虽然她不喜欢姜蕴,从前对姜蕴的态度也不好,但她还没想到离婚这一层。
窗外有风进来,裹挟着湿气,纪从曜背对着光,面容在阴影里晦暗不明,“是她提的。”
而后又迅速说:“不过我会把她追回来的。”
“你……”宋谨一时无话可说。
“我告诉您,是希望您以后不要再插手我们的事了,姜蕴是我爱的人,我会用我的所有去保护她,任何人都不能伤害她。”
“从嫣那边,您还是把她送出国吧,她不适合在国内生活。”
说完,他拿起衣架上的外套,大步走出了纪家老宅。
宋谨呆楞在原地。
他说得如此明白,几乎是要与家里人翻脸的程度了,姜蕴,她到底有什么魔力,让自己的儿子一而再再而三地维护她?
“太太……”佣人在纪从曜走后,端着一杯安神茶上来。
做了大半辈子人上人的宋谨,此刻身形摇摇欲坠似是要站不稳般,佣人忙上前扶住她,宋谨双眼失神,嘴里不住地喃喃:“你说,是不是我做错了……”
佣人心里嘆了口气,少爷对夫人的呵护几乎都快溢出来了,但偏偏宋谨都是选择性失明,加上纪从嫣又梗在其中,夫人是真的难做啊。
可这话她可不敢说出来,只得顺着宋谨安慰说:“母子哪有隔夜仇的,过几天就好了。

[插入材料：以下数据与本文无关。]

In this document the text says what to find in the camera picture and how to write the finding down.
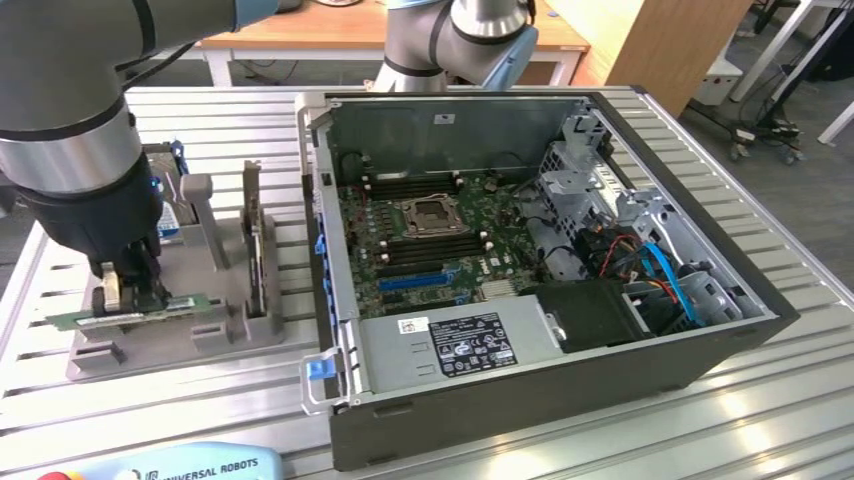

”
“好不了,好不了……”宋谨歪在沙发上,这也许是纪从曜最后一次心平气和的跟她说话了。
去往时璨的路上,纪从曜打开手机,进入到姜蕴的直播间。
直播间因为涌入了太多吃瓜群众,纪从曜反覆进出了好几次才成功。直播间的评论都是在说他与姜蕴是夫妻的事,其中夹杂着不少恶意的话语。